_Exercise data_
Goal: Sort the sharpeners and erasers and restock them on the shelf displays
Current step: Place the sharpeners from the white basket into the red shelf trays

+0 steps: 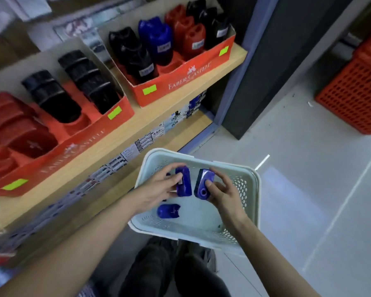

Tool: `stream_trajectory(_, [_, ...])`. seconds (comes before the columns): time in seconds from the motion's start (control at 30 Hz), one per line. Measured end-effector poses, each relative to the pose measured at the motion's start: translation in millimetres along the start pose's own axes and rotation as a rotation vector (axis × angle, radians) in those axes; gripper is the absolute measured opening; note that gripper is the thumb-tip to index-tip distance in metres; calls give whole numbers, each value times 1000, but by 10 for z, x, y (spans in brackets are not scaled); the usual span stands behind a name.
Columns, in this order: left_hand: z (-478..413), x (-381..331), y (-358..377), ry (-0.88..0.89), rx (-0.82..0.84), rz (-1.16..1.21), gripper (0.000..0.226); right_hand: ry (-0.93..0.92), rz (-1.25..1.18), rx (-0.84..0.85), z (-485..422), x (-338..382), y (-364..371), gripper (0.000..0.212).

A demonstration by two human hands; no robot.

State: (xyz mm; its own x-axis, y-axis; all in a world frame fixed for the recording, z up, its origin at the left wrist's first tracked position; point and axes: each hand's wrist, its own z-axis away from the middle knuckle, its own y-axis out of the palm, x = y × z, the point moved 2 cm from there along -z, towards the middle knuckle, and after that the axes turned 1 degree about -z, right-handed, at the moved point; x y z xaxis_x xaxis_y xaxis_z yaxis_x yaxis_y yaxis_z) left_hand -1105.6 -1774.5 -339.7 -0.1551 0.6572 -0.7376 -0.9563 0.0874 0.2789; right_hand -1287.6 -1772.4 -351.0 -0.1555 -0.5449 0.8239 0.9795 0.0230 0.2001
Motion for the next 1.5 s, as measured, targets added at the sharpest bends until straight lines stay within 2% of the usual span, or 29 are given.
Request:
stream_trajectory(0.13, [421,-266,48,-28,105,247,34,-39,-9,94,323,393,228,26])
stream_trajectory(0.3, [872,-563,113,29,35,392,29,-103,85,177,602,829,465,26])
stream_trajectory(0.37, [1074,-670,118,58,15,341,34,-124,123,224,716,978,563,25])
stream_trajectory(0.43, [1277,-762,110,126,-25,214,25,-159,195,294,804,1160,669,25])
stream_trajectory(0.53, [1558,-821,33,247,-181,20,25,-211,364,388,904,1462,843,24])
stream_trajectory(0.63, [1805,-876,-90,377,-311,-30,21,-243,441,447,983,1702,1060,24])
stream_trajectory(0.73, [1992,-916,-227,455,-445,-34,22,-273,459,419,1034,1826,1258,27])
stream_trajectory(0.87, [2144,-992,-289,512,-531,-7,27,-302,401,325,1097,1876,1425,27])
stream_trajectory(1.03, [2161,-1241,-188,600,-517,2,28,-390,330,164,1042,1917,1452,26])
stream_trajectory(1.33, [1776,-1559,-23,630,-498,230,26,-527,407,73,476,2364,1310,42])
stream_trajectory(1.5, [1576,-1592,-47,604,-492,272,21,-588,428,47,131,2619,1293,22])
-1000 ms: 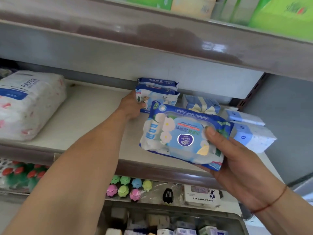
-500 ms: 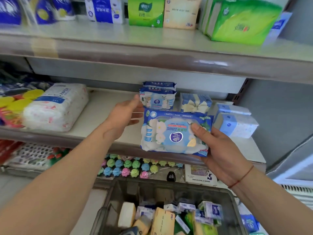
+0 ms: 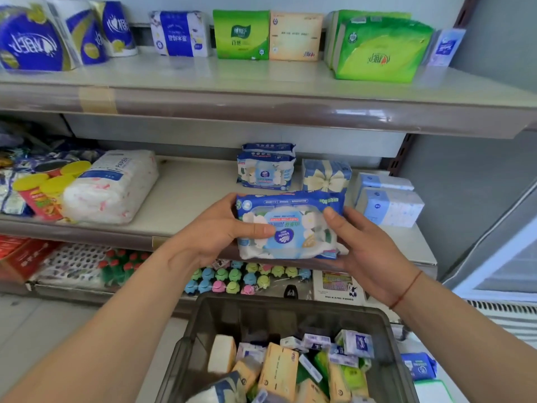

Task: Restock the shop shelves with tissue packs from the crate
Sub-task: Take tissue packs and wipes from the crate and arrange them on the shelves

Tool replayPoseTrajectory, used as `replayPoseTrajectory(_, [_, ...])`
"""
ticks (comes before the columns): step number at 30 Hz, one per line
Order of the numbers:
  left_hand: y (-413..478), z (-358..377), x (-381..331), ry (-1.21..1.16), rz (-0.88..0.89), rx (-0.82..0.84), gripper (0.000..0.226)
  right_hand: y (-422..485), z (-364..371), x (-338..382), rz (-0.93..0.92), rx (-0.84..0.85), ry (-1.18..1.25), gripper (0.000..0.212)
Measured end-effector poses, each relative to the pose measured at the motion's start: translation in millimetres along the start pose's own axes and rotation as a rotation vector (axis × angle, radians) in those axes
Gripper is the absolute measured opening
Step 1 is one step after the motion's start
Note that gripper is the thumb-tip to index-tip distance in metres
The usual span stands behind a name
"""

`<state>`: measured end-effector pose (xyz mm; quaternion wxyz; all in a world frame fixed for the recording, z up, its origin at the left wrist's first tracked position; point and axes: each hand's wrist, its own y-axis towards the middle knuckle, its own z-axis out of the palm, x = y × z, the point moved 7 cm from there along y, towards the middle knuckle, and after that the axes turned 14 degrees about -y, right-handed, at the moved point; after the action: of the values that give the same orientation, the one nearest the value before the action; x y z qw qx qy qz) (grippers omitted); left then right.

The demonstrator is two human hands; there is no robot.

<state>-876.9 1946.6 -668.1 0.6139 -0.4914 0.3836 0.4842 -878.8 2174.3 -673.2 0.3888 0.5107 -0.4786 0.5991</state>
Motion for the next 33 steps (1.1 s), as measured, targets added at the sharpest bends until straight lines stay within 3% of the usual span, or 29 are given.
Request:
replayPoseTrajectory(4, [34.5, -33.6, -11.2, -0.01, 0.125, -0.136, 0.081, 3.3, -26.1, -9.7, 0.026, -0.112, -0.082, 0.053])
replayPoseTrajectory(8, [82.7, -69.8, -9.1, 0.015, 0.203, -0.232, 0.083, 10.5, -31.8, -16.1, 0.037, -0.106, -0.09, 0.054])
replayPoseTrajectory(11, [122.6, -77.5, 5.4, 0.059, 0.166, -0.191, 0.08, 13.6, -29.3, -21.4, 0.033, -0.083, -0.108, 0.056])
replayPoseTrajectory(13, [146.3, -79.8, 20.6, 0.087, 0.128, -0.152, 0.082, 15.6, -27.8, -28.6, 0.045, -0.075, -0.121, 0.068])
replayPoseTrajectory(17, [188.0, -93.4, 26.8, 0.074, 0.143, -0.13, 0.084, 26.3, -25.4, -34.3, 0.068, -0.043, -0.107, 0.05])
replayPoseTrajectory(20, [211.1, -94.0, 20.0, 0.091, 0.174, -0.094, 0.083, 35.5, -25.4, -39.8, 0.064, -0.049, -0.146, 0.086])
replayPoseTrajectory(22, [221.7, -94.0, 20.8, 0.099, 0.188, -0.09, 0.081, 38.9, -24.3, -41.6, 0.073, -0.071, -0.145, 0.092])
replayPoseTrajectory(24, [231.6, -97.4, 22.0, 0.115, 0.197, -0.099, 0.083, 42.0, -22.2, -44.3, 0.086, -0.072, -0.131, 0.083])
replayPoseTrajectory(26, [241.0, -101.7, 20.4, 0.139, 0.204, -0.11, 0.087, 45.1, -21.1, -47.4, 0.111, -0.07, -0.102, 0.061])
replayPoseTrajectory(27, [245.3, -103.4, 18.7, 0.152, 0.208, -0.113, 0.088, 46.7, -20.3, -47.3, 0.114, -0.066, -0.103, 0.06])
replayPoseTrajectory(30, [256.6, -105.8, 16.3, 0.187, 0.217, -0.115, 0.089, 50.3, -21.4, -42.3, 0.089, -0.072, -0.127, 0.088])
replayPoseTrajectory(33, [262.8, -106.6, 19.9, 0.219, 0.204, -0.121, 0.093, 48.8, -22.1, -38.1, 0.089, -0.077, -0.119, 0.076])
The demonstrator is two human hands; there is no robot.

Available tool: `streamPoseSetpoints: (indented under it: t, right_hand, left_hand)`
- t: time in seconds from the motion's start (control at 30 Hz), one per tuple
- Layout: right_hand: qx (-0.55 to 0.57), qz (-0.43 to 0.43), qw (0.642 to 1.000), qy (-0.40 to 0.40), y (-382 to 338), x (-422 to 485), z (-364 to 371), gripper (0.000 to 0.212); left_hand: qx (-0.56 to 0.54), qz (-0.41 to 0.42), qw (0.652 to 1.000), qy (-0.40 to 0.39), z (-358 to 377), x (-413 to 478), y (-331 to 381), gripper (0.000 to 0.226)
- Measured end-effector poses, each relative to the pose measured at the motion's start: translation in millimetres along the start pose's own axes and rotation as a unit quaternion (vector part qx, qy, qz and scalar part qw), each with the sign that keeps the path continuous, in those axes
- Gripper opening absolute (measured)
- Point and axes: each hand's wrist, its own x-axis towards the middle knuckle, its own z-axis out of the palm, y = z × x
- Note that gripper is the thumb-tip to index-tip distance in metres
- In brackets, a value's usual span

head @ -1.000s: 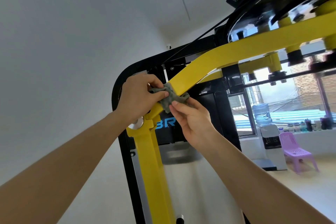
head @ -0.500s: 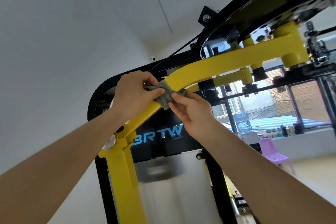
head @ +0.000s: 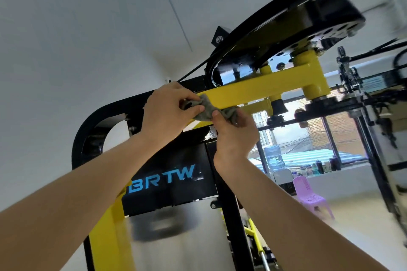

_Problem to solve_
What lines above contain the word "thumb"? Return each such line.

_Reply to the task_
Tool: `stream_trajectory(_, [_, ...])`. seconds (comes before the columns): time in seconds from the motion's start (control at 30 Hz), one per line. Measured end-effector poses, each relative to the pose measured at the motion's start: translation in millimetres along the start pose's own axes and rotation as a rotation vector (axis × angle, radians) in those axes; gripper is the absolute measured opening; note that gripper is the thumb-tip to index-tip distance in metres; calls give whole numbers, each value times 1000, but by 10 for z, x, y (spans in brackets are not scaled); the usual span stands behind a name.
Note that gripper is the thumb-tip to index-tip distance in metres
- Note that gripper is the thumb-tip to index-tip distance in metres

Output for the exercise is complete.